Friday, July 31, 2015
Children with autism can breathe a sigh of relief. These children face a high risk of feeding and gastrointestinal (GI) problems compared with normal children of the same age which can be tackled through nutritional management. An expert panel has now laid down an evidenced based nutritional guideline to help manage GI problems in children with autism spectrum disorders.
The expert panel convened at Marcus Autism Centre (affiliate of Children's Healthcare of Atlanta) consisted of six expert dieticians with a combined experience of 125 years in the area of nutrition and autism.
Published in the Journal of the Academy of Nutrition and Dietetics, the paper covered a decision-making flowchart, thoroughly described intervention, and examples of the management of two GI concerns, namely constipation and eosinophilic esophagitis (a chronic allergic inflammatory disease).
Concerns associated with children with autism such as high rates of food selectivity, frequent use of caregiver-initiated complementary/alternative diets (gluten-free, casein-free, etc.), and potential nutritional deficits and excesses formed the basis of the guideline. Previous research has shown that these children face a higher risk of obesity and poor bone growth.

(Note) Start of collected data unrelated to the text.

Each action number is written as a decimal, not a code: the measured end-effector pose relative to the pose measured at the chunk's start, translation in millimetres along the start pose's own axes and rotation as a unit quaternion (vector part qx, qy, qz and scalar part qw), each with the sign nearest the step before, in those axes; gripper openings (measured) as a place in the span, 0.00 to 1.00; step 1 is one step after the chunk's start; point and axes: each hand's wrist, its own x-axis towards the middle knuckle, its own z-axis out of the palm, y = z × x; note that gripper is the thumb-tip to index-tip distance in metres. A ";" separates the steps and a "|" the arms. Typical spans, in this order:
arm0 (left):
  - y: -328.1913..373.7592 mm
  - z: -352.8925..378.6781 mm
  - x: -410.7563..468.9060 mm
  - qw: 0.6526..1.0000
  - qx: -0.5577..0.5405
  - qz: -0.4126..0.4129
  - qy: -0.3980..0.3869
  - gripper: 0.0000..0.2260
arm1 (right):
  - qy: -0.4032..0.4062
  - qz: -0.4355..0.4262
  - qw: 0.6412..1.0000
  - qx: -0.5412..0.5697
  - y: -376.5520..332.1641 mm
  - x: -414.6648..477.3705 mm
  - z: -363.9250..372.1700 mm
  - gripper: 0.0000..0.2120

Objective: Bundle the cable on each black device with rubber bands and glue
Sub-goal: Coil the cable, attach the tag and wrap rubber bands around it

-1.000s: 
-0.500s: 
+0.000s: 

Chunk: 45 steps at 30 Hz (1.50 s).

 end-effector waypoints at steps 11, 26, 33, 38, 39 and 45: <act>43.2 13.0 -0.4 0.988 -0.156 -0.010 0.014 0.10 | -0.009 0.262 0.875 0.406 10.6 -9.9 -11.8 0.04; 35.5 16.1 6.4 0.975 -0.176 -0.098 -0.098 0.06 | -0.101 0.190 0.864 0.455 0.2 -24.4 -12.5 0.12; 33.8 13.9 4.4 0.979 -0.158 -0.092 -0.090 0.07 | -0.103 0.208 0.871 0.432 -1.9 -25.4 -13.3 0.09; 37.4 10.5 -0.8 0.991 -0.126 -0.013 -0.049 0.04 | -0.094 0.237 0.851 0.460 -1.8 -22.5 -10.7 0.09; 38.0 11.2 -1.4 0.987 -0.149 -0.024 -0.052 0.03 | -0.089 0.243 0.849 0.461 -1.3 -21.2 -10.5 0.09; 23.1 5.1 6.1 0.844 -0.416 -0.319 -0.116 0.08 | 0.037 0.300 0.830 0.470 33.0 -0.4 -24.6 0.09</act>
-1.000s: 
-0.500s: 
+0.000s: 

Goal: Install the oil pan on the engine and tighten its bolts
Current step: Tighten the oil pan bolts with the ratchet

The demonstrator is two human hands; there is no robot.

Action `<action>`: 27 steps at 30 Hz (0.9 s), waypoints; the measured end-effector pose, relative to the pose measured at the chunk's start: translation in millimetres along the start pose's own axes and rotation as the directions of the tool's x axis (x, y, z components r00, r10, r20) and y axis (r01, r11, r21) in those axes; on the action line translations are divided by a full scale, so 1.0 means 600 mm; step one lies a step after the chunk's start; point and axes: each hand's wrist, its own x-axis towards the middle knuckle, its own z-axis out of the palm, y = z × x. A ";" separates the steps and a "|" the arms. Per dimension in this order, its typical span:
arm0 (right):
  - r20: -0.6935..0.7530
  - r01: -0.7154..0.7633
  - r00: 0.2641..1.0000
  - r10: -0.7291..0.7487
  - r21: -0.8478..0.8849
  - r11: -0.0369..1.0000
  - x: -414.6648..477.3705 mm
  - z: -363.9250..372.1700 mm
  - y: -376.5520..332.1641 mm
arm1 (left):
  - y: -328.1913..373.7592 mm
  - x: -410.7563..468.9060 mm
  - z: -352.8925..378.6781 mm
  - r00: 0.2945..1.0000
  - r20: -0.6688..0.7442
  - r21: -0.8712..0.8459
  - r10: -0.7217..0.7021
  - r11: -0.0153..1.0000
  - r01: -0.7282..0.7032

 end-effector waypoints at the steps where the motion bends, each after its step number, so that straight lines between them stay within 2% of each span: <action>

In some cases, food selectivity can cause GI symptoms, however it is also used to deal with food allergy or gastroesophageal reflux. Alternative diets may limit or completely avoid entire food groups. The new guideline suggests the following:
• In cases of severe food selectivity, nutrition therapy and feeding therapy must be carried out simultaneously
• Children facing severe food selectivity must consume nutritional supplements or liquid formulas
William Sharp, a co-author of the guideline said, "Our goal was to establish a standard manual of care for nutrition management which clinicians around the world could refer to." The experts concluded that nutrition management in autism must be a key component in a child's overall plan of care. A registered dietician must always be consulted to plan a diet for children with autism to ensure that it is both useful for elimination of GI symptoms as well as nutritionally balanced.